**MATERIAL PROVIDED**
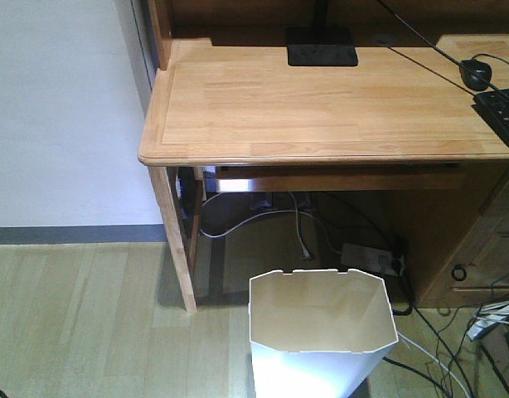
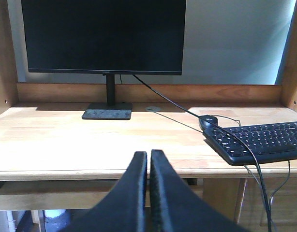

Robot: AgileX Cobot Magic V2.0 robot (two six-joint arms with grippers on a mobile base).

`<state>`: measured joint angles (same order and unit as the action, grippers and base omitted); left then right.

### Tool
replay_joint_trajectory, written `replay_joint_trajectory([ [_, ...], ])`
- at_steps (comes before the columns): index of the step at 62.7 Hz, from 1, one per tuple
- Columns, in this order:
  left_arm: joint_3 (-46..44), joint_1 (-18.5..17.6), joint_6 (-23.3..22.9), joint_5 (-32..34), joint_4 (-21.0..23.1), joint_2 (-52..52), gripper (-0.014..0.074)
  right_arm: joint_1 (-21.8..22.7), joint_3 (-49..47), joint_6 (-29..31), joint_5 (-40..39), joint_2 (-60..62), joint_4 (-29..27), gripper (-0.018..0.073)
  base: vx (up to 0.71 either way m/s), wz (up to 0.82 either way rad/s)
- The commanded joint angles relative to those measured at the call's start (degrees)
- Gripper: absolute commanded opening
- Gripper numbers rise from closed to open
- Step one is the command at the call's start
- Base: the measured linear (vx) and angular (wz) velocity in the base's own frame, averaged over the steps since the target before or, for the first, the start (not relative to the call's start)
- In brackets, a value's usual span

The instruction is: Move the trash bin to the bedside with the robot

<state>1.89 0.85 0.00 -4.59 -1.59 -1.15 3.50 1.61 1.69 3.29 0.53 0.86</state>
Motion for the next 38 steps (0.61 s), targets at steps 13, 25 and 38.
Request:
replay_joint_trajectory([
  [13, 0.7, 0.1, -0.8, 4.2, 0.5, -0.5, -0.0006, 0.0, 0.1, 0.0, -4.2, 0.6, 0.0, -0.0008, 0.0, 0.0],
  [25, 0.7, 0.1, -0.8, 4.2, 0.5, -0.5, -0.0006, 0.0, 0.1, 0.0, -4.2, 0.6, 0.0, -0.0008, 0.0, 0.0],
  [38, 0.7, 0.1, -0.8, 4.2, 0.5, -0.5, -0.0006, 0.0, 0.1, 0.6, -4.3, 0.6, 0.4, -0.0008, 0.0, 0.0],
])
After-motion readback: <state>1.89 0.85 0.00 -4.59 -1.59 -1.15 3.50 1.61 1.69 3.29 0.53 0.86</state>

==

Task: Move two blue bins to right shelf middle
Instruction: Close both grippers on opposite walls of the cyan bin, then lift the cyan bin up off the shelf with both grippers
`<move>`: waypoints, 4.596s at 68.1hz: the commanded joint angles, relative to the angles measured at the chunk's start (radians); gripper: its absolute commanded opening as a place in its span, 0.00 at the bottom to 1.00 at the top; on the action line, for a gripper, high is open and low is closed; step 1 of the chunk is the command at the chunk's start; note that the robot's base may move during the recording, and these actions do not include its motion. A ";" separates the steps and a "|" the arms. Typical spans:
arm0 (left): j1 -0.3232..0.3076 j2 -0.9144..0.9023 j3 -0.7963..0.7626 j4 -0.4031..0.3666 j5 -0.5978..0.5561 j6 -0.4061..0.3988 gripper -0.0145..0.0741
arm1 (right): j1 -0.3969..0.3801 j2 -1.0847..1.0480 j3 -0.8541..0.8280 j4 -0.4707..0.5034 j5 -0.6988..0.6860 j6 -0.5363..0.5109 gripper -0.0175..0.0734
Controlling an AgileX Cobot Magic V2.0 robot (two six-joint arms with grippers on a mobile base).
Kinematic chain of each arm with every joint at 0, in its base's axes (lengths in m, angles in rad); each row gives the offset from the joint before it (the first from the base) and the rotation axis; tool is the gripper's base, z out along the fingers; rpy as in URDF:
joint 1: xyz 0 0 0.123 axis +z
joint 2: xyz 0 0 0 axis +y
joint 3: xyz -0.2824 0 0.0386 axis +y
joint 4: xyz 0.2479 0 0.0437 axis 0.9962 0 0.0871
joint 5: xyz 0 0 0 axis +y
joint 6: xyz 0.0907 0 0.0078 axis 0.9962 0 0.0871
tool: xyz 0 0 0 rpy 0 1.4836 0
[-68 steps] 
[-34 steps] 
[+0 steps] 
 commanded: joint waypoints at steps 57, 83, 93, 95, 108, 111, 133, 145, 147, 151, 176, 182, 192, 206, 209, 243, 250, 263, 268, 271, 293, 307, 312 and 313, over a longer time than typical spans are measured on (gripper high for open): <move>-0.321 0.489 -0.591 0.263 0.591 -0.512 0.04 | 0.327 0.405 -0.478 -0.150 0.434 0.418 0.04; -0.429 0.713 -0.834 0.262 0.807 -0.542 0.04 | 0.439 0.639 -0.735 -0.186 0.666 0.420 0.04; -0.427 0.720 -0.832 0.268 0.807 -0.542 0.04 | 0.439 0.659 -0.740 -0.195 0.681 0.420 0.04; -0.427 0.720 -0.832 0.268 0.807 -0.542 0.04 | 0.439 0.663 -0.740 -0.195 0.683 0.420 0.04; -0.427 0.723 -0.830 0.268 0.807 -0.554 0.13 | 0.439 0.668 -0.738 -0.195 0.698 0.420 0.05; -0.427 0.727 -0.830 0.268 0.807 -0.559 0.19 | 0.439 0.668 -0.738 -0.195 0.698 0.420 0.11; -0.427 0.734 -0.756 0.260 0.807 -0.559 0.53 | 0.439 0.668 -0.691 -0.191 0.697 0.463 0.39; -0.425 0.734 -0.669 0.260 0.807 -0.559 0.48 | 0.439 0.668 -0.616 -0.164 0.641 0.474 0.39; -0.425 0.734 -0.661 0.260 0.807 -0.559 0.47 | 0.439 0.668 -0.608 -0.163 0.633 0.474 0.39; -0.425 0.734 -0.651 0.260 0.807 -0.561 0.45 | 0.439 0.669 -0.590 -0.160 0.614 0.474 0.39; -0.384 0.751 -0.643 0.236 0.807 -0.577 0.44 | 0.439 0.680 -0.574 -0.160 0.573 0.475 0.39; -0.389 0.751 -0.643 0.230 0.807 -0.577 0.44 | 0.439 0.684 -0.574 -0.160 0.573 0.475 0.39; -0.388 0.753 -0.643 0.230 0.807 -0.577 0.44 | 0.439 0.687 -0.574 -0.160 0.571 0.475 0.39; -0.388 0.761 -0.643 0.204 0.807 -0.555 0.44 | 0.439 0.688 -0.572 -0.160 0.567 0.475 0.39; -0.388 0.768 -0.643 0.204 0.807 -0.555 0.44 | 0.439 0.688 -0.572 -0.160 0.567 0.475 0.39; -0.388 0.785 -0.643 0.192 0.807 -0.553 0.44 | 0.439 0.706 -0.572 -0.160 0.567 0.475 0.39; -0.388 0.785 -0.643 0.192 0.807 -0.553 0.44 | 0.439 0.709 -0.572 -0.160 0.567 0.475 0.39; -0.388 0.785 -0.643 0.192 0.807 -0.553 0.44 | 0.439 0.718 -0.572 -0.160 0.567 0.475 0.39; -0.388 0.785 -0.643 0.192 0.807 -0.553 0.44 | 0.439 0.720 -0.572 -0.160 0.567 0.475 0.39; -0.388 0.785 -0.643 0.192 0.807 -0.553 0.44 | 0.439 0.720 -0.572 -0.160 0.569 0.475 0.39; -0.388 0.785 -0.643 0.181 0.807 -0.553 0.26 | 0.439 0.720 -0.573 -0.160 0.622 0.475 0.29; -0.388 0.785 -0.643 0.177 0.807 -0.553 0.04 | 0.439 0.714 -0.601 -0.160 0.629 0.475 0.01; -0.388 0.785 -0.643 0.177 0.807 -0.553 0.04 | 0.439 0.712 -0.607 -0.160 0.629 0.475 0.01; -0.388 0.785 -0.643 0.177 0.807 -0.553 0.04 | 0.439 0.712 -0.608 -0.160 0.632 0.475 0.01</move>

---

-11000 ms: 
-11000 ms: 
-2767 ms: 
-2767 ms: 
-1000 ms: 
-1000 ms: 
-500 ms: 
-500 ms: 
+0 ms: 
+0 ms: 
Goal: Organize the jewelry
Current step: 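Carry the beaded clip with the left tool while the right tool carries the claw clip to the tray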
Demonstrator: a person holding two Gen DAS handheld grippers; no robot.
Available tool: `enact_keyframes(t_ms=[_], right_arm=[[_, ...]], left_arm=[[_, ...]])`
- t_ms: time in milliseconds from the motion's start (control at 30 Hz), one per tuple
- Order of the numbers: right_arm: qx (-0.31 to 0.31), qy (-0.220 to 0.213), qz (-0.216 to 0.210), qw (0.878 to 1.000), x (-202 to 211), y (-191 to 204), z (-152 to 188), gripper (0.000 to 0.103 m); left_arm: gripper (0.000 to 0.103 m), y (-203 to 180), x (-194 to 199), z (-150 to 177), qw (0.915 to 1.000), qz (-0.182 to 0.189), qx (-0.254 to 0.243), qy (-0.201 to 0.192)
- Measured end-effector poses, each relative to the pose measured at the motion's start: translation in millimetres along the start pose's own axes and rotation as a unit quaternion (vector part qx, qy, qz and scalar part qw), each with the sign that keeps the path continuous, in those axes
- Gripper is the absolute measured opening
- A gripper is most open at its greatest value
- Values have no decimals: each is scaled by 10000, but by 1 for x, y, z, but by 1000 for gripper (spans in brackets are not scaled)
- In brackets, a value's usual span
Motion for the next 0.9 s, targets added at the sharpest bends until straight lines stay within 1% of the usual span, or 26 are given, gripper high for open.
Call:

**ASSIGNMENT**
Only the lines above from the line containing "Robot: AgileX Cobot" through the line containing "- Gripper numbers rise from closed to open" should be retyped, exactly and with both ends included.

**PROBLEM SOLUTION**
Robot: AgileX Cobot Magic V2.0 robot (two six-joint arms with grippers on a mobile base).

`<state>`: measured joint angles (same order and unit as the action, grippers and base omitted); left then right.

### Tool
replay_joint_trajectory, written `replay_joint_trajectory([ [_, ...], ])`
- at_steps (comes before the columns): index of the step at 62.7 Hz, from 1, one per tuple
- Columns, in this order:
  left_arm: joint_3 (-46..44), joint_1 (-18.5..17.6), joint_6 (-23.3..22.9), joint_5 (-32..34), joint_4 (-21.0..23.1), joint_2 (-52..52), gripper (-0.014..0.074)
  right_arm: joint_1 (-21.8..22.7), joint_3 (-49..47), joint_6 (-29..31), joint_5 (-40..39), joint_2 (-60..62), joint_4 (-29..27), gripper (-0.018..0.073)
  base: vx (up to 0.71 either way m/s), wz (up to 0.82 either way rad/s)
- The commanded joint angles relative to those measured at the call's start (degrees)
- Gripper: absolute commanded opening
- Gripper numbers rise from closed to open

Nothing else is required to complete the output.